With these two simple methods, let's look at how to call this.
namespace NetLib
{
public class User
{
static List<IUserInfo> UserDb = new List<IUserInfo>();
public int GetUserID(string IdString)
{
int result = 0;
int.TryParse(IdString, out result);
return result;
}
public DateTime GetUserBirthday(int userId)
{
return new DateTime(1980, 1, 1);
}
public IUserInfo GetUserByID(int userId)
{
IUserInfo userinfo= EntityBuilder.CreateEntity<IUserInfo>();
userinfo.ID = userId;
userinfo.Name = " The name _" + userId;
userinfo.Birthday = new DateTime(1980, 1, 1);
return userinfo;
}
// return List Or an array, it doesn't matter C++ call
public List<IUserInfo> GetUsers(string likeName)
{
List<IUserInfo> users = new List<NetLib.IUserInfo>();
for (int i = 0; i < 10; i++)
{
IUserInfo userinfo = GetUserByID(i);
userinfo.Name += likeName;
users.Add(userinfo);
}
//return users.ToArray();
return users;
}
public bool SaveUsers(IList<IUserInfo> users)
{
UserDb.AddRange(users);
return true;
}
public IUserInfo CreateUserObject()
{
return EntityBuilder.CreateEntity<IUserInfo>();
}
public bool SaveUsers2(IEnumerable<Object> para)
{
var users = from u in para
select u as IUserInfo;
return SaveUsers (users.ToList());
}
}
}OK, the first C++/CLI code call was successful, and it was a reflection call, a little excited 1.
For more information about reflection and delegation of C++/CLI, please refer to the introduction of MSDN:
https: / / msdn. microsoft. com/zh - cn library / 2 x8kf7zx. Use aspx C + + interoperability (implicit PInvoke)

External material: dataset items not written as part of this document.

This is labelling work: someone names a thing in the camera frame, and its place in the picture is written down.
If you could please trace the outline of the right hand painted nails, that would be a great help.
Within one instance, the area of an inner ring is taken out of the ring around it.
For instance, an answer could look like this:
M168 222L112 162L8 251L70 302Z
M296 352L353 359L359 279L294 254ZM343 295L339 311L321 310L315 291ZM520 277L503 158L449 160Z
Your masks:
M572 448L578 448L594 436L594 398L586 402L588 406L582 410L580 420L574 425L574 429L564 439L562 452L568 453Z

https: / / msdn. microsoft. com/zh - CN library / 213 x8e7w aspx generic delegate
In the next article, we'll continue to explore the C++/CLI reflex call.NET may have a "deep hole" in it, so I'm just going to use this article as a "gateway" so that you don't get scared and miss out on the challenge.
Above is this site to introduce you in C++ reflection call.NET method (1), I hope to help you, if you have any questions welcome to leave me a message, this site will timely reply to you!